## Exercise directions
Find how many lines of the listing below include the word "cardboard", then report the number by itself.

## Data block
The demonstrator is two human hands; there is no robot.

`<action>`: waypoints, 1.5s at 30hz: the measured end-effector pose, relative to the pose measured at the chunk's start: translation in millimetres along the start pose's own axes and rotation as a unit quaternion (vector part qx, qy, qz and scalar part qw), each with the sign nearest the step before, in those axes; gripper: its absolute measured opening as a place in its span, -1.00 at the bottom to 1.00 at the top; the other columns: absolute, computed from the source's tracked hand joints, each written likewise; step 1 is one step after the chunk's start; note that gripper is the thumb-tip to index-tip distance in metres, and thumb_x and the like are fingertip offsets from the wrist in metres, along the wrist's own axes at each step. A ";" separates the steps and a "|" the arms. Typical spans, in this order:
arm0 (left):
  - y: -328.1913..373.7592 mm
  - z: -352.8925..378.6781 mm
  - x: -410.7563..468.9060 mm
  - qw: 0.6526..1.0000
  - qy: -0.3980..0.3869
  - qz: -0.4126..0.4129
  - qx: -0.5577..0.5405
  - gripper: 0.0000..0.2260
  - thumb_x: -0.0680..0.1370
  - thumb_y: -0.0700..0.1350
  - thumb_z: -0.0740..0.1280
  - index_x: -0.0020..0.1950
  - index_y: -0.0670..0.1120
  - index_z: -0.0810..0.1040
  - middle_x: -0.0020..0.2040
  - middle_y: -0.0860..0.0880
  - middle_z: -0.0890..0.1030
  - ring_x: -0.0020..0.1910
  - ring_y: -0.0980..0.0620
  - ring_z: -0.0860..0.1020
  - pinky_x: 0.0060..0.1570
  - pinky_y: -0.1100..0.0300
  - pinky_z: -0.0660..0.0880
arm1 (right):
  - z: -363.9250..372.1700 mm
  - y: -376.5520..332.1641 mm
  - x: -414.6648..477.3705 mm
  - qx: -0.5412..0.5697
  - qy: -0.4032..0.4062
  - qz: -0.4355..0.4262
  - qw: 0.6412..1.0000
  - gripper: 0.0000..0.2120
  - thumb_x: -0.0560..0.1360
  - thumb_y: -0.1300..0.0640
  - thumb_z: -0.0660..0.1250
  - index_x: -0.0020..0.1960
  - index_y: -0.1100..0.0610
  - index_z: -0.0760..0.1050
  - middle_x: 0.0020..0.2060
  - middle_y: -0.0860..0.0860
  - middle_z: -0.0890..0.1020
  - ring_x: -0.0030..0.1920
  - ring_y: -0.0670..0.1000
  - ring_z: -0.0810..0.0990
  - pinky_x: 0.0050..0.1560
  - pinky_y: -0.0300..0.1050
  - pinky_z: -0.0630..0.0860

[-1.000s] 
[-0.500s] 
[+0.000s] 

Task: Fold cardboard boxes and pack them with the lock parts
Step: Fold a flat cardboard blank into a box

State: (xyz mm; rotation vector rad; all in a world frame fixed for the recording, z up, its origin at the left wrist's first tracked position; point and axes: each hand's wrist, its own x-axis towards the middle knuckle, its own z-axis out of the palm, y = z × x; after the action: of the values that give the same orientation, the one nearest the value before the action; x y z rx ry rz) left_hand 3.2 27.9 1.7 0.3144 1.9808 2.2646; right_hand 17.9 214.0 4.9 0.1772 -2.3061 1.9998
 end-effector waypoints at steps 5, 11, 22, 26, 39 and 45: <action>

## Problem solution
2